Din kültürü ve ahlak bilgisi dersinin müfredatını yenilemek suretiyle, bütün dinler hakkında bir kültür ve bilgi aktarma konusunda önemli bir mekanizma olarak işlemesinin önünü açtıklarını belirten Bozdağ, şu değerlendirmelerde bulundu:
"Buna rağmen Türkiye'de bazı mahkemeler, bu din kültürü ve ahlak bilgisi öğretimiyle ilgili derslerin aleyhine kararlar verdi. En son İstanbul'da bir idare mahkemesi, hem de oy birliğiyle, 'Din eğitimi dersine insanlar mecbur edilemez' diyor. Mahkemenin hakimleri belli ki; din eğitimiyle din öğretimi arasındaki farkı bilmiyor. Türkiye'de ilk ve ortaöğretim kurumlarında verilen derslerin hiçbiri din eğitimi değildir. Din ve ahlak kültürüne dair bilgiler verilmektedir. Yapılan bir öğretimdir, eğitim değildir. Maalesef mahkemelerde bazı hakimler bu öğretimi, eğitim yerine ikame etmeyi, hem de mahkeme kararıyla başarmışlardır. Ancak bu kabul edilemez bir durumdur. Türkiye'de ortaöğretimde bugün din eğitimi verilmemektedir. İmam hatip liseleri dahil, ortaöğretimde yapılan şey, din öğretimidir, din kültürü ve ahlak bilgisi öğretimidir. İmam hatip liselerinde biraz daha ağırlıklı olarak İslam dini öğretilmektedir."
"Kimin öğretmen olacağına Danıştay karar veremez"
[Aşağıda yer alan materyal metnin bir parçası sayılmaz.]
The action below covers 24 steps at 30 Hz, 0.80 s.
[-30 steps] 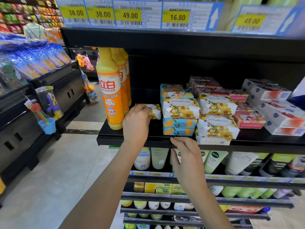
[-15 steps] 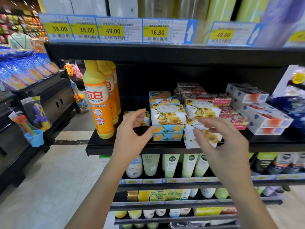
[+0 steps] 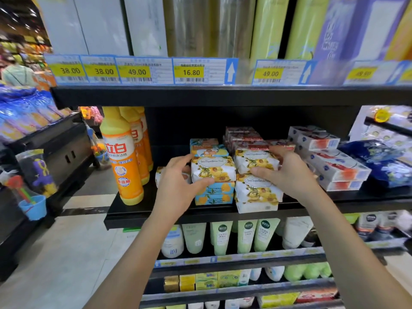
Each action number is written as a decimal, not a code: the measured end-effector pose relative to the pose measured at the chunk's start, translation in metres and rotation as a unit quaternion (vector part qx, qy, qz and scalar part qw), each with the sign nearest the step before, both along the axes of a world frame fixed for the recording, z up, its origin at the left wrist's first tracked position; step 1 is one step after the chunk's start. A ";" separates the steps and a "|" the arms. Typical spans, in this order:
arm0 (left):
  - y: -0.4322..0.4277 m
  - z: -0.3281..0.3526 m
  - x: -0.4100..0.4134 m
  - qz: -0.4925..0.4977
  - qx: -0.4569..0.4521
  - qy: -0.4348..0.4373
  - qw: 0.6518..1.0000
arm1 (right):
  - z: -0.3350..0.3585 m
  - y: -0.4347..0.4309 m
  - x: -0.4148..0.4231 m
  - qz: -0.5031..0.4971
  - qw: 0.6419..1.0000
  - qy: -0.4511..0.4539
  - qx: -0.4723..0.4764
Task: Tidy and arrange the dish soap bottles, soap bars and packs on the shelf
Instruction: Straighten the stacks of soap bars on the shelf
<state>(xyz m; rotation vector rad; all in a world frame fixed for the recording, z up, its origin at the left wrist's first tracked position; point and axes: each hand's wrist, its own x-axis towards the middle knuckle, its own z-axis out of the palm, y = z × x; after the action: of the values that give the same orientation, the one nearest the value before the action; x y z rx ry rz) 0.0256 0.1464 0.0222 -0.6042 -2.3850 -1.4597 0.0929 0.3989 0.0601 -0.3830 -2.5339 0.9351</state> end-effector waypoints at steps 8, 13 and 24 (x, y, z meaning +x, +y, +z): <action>0.003 0.002 0.006 -0.001 0.029 -0.008 1.000 | 0.000 0.001 -0.003 -0.013 0.999 0.006 -0.028; -0.009 0.003 0.016 -0.020 0.078 -0.022 0.997 | -0.004 -0.003 -0.004 -0.016 0.998 0.040 -0.056; -0.077 -0.030 0.054 0.031 0.183 -0.048 0.981 | -0.007 -0.017 0.014 -0.035 0.987 0.133 -0.087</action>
<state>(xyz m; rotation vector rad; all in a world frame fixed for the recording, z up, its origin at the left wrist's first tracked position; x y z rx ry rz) 0.0795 0.0698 -0.0075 -0.3726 -2.0975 -1.8742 0.1072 0.3820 0.0526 -0.3704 -2.1932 1.1050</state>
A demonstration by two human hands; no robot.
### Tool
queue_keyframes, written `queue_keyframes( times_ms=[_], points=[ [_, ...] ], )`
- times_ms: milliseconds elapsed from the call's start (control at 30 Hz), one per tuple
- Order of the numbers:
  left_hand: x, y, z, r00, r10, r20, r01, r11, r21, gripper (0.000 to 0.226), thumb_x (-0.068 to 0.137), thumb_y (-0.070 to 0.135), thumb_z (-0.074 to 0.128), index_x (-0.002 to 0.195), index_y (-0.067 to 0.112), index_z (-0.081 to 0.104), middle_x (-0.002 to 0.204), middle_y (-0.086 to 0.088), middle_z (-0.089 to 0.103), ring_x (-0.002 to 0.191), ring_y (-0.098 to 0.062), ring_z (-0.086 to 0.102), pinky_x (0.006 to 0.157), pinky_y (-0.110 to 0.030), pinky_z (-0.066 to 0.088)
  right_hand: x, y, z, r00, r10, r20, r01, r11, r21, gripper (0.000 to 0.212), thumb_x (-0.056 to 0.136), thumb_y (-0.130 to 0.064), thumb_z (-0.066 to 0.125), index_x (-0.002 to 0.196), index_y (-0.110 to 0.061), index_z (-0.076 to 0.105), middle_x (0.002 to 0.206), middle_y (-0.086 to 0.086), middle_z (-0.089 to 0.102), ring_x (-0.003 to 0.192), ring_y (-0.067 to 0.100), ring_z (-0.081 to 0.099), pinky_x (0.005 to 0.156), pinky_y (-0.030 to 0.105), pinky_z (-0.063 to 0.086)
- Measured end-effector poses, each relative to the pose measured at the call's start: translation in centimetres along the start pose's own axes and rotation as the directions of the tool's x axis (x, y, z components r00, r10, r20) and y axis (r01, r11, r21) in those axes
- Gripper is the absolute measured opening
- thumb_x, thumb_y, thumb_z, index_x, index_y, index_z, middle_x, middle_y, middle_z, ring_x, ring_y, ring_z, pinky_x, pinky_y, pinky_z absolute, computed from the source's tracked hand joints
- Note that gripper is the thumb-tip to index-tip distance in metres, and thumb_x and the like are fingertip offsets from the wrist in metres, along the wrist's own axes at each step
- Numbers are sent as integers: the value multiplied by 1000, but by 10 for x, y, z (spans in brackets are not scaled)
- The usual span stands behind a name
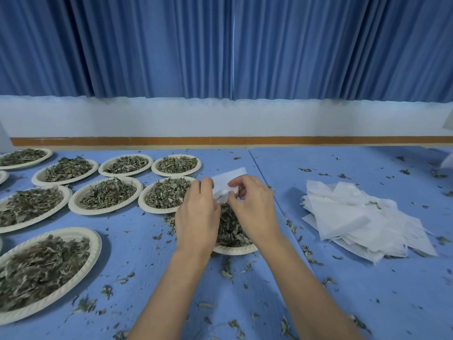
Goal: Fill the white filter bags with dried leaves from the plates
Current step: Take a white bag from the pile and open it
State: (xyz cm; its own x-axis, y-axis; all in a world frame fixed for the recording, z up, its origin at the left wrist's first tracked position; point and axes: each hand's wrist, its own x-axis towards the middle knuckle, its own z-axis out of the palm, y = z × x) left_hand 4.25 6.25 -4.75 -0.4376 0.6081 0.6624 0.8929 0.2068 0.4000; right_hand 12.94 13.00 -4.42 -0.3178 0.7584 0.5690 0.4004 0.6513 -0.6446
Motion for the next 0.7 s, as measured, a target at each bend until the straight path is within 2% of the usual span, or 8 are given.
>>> queue_keyframes(
  times_ms=[167, 233, 300, 367, 467, 500, 600, 700],
  points=[
    [2, -4, -1, 1000, -12, -28, 13, 999, 44, 18, 82, 3, 56, 100, 3, 59, 95, -13, 57, 78, -32, 56, 52, -34, 33, -3, 0, 1, 1000, -6, -25, 3, 993, -117, 38, 85, -9, 52, 122, -17, 53, 105, 1, 58, 90, 18, 56, 74, 38, 49],
    [1, -4, 0, 998, -62, -31, 61, 998, -17, 16, 85, 6, 54, 100, 5, 59, 96, -11, 57, 78, -30, 56, 55, -35, 37, -5, -2, 2, 999, -36, -36, 30, 991, -134, 37, 85, -8, 51, 121, -17, 54, 104, 3, 59, 86, 21, 58, 71, 40, 49],
    [2, -4, 3, 981, -194, -26, 185, 962, -199, 14, 88, 11, 51, 100, 9, 59, 98, -7, 59, 83, -25, 57, 67, -34, 43, -5, -4, 2, 997, -62, -45, 56, 992, -114, 28, 86, -7, 51, 112, -14, 59, 98, 4, 60, 77, 22, 58, 69, 40, 49],
    [5, -2, 3, 925, -376, 47, 356, 821, -445, 8, 90, 16, 51, 91, 14, 58, 93, -5, 63, 84, -23, 60, 76, -34, 48, -5, -4, 2, 998, -39, -57, 36, 997, -64, 20, 87, -8, 53, 103, -13, 64, 91, 3, 63, 71, 17, 57, 69, 37, 49],
    [6, 2, 3, 823, -531, 199, 498, 509, -702, 13, 90, 15, 56, 79, 21, 56, 84, -4, 64, 73, -17, 67, 70, -35, 57, -3, -3, 2, 995, 41, -88, -38, 999, 28, 14, 87, -14, 58, 98, -16, 66, 92, 0, 62, 70, 10, 56, 71, 33, 50],
    [7, 2, 3, 817, -546, 187, 494, 496, -714, 12, 88, 12, 59, 81, 21, 57, 87, -4, 65, 75, -14, 67, 70, -29, 56, -3, -1, 2, 994, 52, -99, -50, 998, 23, 13, 87, -17, 60, 98, -17, 66, 95, -1, 59, 71, 10, 56, 71, 33, 50],
    [8, 0, 1, 876, -478, 59, 416, 688, -595, 19, 80, 7, 65, 94, 19, 60, 97, 3, 61, 79, -3, 61, 65, -10, 47, -1, 2, -2, 986, 71, -151, -70, 997, 11, 24, 86, -23, 62, 110, -23, 61, 100, -5, 49, 68, 5, 51, 66, 22, 45],
    [6, -1, 4, 953, -304, 8, 276, 855, -439, 19, 81, 9, 65, 99, 13, 62, 101, 2, 53, 72, -3, 57, 66, -15, 43, 0, 1, -6, 977, 82, -198, -72, 996, 57, 32, 85, -20, 61, 115, -27, 52, 92, -12, 42, 70, 0, 51, 57, 16, 37]
  ],
)
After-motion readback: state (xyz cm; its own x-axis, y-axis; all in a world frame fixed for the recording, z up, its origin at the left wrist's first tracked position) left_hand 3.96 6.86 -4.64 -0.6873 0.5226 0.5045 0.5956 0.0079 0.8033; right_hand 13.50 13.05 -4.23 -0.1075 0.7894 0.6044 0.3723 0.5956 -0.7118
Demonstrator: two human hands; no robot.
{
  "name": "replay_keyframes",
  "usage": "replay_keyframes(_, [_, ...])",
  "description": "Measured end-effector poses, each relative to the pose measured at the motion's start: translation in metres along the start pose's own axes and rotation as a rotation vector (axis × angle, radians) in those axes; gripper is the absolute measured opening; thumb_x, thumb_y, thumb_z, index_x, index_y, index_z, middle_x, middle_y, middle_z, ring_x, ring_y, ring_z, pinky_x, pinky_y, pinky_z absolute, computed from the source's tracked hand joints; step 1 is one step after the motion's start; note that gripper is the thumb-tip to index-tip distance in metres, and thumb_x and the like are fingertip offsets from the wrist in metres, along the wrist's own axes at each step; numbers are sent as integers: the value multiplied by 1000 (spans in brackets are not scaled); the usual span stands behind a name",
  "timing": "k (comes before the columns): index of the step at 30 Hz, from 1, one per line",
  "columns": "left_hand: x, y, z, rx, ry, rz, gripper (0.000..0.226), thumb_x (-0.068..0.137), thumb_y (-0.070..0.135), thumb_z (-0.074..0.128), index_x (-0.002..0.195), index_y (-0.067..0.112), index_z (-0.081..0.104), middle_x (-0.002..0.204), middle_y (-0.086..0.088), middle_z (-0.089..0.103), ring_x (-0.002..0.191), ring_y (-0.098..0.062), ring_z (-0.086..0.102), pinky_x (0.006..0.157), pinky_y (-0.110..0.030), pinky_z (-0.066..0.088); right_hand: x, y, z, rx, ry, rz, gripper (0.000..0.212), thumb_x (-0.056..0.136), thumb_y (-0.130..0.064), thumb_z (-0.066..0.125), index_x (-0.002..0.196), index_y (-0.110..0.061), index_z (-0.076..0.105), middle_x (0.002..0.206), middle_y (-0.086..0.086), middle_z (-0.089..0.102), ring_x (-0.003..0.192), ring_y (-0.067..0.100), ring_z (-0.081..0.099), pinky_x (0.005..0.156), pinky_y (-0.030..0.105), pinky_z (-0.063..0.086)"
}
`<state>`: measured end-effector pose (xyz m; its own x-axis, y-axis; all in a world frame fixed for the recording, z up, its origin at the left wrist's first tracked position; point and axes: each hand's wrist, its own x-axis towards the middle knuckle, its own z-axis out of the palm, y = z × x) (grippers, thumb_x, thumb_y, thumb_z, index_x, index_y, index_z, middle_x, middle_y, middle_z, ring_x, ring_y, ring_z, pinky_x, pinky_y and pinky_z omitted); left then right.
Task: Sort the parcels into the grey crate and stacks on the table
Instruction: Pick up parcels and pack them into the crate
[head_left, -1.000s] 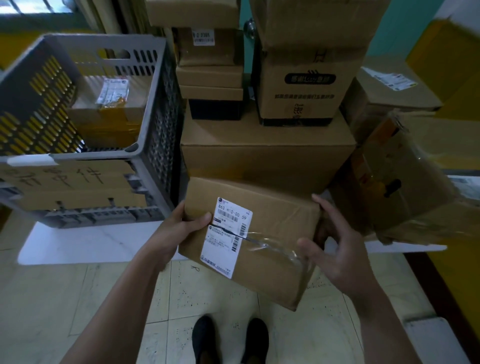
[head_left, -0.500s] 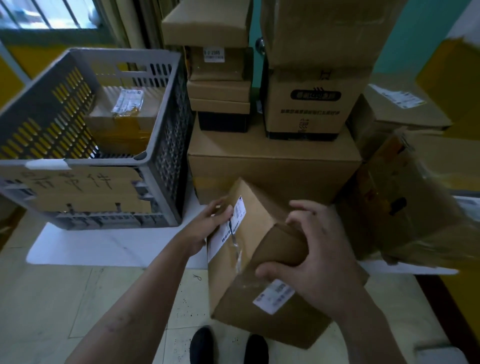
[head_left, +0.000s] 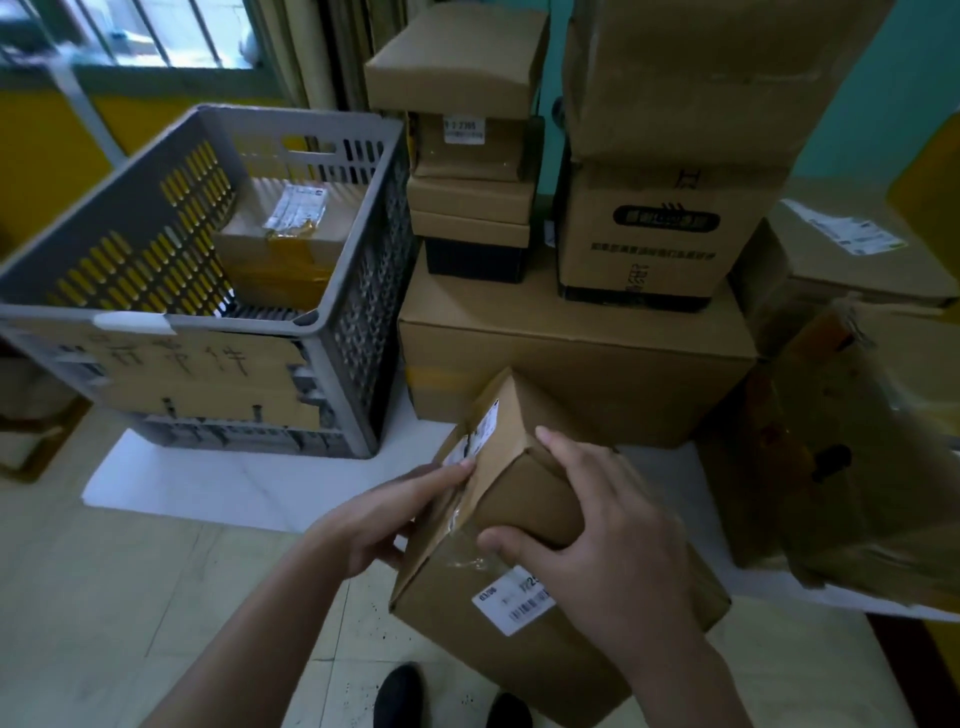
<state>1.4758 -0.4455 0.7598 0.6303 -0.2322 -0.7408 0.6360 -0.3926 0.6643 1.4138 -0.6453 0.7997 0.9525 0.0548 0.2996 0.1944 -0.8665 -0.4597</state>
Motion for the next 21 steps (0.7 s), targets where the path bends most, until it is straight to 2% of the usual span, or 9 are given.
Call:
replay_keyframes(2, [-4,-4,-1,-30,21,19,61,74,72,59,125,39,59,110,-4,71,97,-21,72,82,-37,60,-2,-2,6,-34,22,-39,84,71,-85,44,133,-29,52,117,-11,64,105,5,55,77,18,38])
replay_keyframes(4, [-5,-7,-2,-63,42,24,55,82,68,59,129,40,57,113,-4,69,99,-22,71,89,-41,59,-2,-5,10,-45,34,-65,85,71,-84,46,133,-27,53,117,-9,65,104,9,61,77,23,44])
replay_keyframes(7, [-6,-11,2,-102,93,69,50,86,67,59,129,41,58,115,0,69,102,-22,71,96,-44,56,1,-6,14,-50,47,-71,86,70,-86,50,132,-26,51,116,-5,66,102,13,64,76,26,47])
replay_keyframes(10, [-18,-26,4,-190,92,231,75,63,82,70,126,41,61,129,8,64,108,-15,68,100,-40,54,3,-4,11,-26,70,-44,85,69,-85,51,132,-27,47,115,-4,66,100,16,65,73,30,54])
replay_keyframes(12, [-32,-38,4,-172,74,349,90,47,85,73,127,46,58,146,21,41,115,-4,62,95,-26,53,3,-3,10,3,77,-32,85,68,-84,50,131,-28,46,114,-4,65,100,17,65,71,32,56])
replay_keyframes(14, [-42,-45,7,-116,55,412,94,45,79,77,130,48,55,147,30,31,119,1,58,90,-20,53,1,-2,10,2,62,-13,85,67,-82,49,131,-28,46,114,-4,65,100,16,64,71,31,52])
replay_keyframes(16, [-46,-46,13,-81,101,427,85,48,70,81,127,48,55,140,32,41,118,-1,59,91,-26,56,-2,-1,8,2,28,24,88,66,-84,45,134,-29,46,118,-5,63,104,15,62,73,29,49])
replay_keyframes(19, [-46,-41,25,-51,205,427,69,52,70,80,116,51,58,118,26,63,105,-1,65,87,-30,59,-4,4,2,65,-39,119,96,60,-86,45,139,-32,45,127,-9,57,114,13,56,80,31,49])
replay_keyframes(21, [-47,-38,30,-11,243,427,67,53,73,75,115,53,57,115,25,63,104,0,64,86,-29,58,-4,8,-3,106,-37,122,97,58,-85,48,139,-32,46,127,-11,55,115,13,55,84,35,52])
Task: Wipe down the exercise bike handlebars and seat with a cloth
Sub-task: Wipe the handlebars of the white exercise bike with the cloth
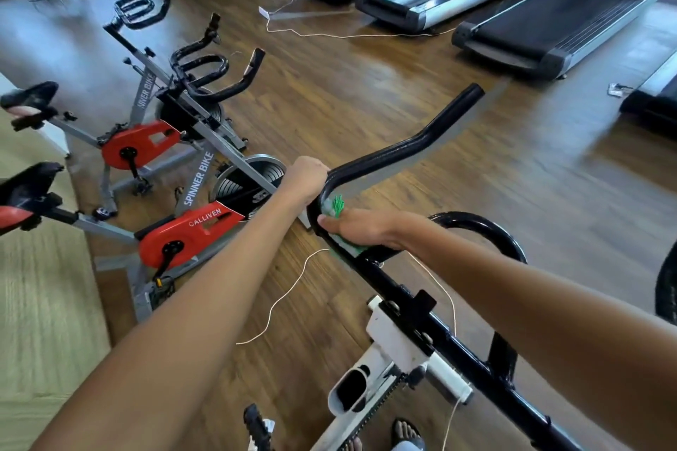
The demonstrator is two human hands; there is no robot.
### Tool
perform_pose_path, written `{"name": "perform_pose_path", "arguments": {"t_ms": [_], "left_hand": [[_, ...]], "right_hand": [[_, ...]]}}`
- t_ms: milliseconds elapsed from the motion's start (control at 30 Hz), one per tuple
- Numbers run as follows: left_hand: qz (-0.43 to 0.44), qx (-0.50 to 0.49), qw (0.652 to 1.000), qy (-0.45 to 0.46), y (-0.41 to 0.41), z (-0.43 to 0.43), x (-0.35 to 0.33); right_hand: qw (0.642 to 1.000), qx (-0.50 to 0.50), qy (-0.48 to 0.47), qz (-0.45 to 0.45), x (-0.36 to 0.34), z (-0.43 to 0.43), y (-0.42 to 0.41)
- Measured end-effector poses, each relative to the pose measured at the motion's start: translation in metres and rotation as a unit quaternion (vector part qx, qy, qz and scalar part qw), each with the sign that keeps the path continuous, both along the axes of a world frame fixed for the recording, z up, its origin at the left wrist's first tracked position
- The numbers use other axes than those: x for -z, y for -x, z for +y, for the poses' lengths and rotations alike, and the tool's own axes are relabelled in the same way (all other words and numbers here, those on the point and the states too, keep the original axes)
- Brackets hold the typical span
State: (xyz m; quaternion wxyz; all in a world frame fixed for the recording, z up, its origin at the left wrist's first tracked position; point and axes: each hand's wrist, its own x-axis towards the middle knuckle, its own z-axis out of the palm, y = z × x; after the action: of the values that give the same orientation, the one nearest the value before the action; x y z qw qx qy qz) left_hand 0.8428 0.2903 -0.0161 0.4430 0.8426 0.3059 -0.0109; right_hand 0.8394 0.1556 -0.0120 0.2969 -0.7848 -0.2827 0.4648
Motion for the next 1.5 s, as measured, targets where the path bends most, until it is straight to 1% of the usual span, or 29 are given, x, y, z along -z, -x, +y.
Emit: {"name": "perform_pose_path", "arguments": {"t_ms": [67,133,200,233,267,300,367,433,467,500,533,567,600,667,700,733,800,867,933,967,1000,1067,1100,1167,1200,1267,1333,1400,1500], "left_hand": [[0.006,-0.008,1.000,-0.003,-0.001,-0.002,0.000],[0.012,-0.008,1.000,-0.009,-0.001,-0.003,0.001],[0.001,0.002,1.000,-0.001,-0.001,-0.002,0.006],[-0.006,0.004,1.000,0.004,0.001,-0.001,0.009],[-0.014,0.005,1.000,0.006,0.003,0.000,0.012],[-0.021,0.001,1.000,0.011,0.005,0.000,0.015],[-0.035,-0.018,0.999,0.016,0.007,-0.004,0.019],[-0.048,-0.046,0.998,0.012,0.008,-0.014,0.022],[-0.057,-0.057,0.997,0.004,0.008,-0.018,0.021],[-0.063,-0.066,0.996,-0.002,0.007,-0.021,0.022],[-0.065,-0.071,0.995,-0.005,0.007,-0.023,0.022],[-0.060,-0.072,0.995,-0.017,0.007,-0.023,0.023],[-0.051,-0.072,0.995,-0.049,0.007,-0.022,0.023],[-0.040,-0.061,0.981,-0.178,0.009,-0.023,0.022],[-0.058,-0.051,0.968,-0.238,0.012,-0.025,0.020],[-0.098,-0.037,0.955,-0.278,0.013,-0.033,0.018],[-0.185,-0.010,0.935,-0.303,0.013,-0.050,0.015],[-0.244,0.014,0.931,-0.271,0.007,-0.064,0.014],[-0.267,0.047,0.943,-0.194,0.001,-0.076,0.016],[-0.259,0.067,0.949,-0.166,-0.001,-0.082,0.016],[-0.234,0.094,0.957,-0.145,-0.002,-0.087,0.017],[-0.143,0.178,0.968,-0.102,0.002,-0.101,0.019],[-0.087,0.225,0.967,-0.078,0.006,-0.107,0.020],[0.000,0.304,0.950,-0.066,0.014,-0.117,0.025],[0.021,0.326,0.943,-0.068,0.016,-0.120,0.027],[0.031,0.341,0.937,-0.066,0.017,-0.122,0.029],[0.026,0.340,0.938,-0.060,0.016,-0.122,0.029],[0.034,0.337,0.940,-0.042,0.016,-0.123,0.029],[0.028,0.336,0.940,-0.042,0.014,-0.122,0.033]], "right_hand": [[1.000,-0.024,0.015,0.002,0.000,-0.006,-0.004],[1.000,-0.003,-0.022,0.001,-0.001,-0.007,-0.007],[0.994,0.056,-0.075,-0.054,-0.002,-0.009,-0.013],[0.989,0.082,-0.080,-0.097,-0.005,-0.013,-0.018],[0.983,0.087,-0.077,-0.141,-0.010,-0.021,-0.021],[0.977,0.066,-0.069,-0.189,-0.014,-0.031,-0.025],[0.954,-0.048,-0.040,-0.294,-0.018,-0.057,-0.022],[0.907,-0.181,0.005,-0.380,-0.012,-0.079,-0.007],[0.885,-0.226,0.016,-0.407,-0.007,-0.084,0.002],[0.875,-0.242,0.023,-0.419,0.000,-0.086,0.008],[0.873,-0.239,0.021,-0.424,0.003,-0.087,0.010],[0.876,-0.226,0.012,-0.426,0.005,-0.089,0.007],[0.876,-0.211,0.000,-0.434,0.007,-0.094,0.002],[0.877,-0.167,0.000,-0.451,0.012,-0.110,-0.015],[0.876,-0.137,0.010,-0.462,0.016,-0.117,-0.023],[0.874,-0.107,0.017,-0.474,0.021,-0.125,-0.027],[0.870,-0.089,0.008,-0.485,0.024,-0.123,-0.022],[0.866,-0.109,-0.009,-0.488,0.024,-0.114,-0.013],[0.877,-0.088,0.004,-0.472,0.017,-0.117,-0.018],[0.890,-0.049,0.025,-0.453,0.013,-0.123,-0.026],[0.905,0.003,0.053,-0.423,0.009,-0.132,-0.034],[0.922,0.106,0.099,-0.358,0.007,-0.153,-0.041],[0.918,0.151,0.113,-0.348,0.011,-0.161,-0.037],[0.888,0.253,0.136,-0.360,0.021,-0.171,-0.018],[0.865,0.309,0.145,-0.367,0.026,-0.172,-0.007],[0.829,0.397,0.161,-0.360,0.033,-0.172,0.019],[0.815,0.440,0.174,-0.335,0.031,-0.170,0.044],[0.807,0.460,0.190,-0.318,0.028,-0.167,0.071],[0.812,0.448,0.222,-0.302,0.021,-0.161,0.117]]}}
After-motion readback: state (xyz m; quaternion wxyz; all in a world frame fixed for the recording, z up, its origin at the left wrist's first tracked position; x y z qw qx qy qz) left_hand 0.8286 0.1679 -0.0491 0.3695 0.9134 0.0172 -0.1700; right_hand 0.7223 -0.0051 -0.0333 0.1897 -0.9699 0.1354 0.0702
Başbakan Yardımcısı Bozdağ, Danıştayın, ilahiyat fakültesi mezunlarının öğretmen olmasını engelleyen bir karar verdiğini anımsatarak, şunları kaydetti:
"Mahkemenin işi mi bu? Kimin öğretmen olacağına Danıştay karar veremez, idare mahkemeleri karar veremez. Yasayla düzenlenebilir, yasa da yasanın verdiği yetkilerle idare bunu düzenleyebilir. Eğer bir ülkede kimin ne olacağına mahkemeler karar vermeye kalkarsa, orada hukuk devletinden bahsedemeyiz. Maalesef Danıştay İdari Dava Daireleri Kurulu yerindelik denetimi yapmış, yetkisini aşarak, müdahale etmememesi gereken bir alana, hukuka aykırı bir şekilde müdahale etmiştir. Kimlerin nerede öğretmen olacağının kararını Milli Eğitim Bakanlığı verir ya da yasanın kurallarına göre yapılır. Mahkeme ve Danıştay yerindelik denetimi yapmıştır. Anayasaya göre yerindelik denetimi yapamaz. İlahiyat mezunlarının öğretmenlik haklarının ellerinden alınmasına izin vermeyiz. Bu konudaki değişiklik neyse bunu yapacağız. Başbakanımızla, Cumhurbaşkanımızla ve Milli Eğitim Bakanımızla bu konu istişare edilmiştir. Önümüzdeki günlerde bununla ilgili bir yasal düzenleme yapacağız ve bu haksızlığı ortadan kaldıracağız."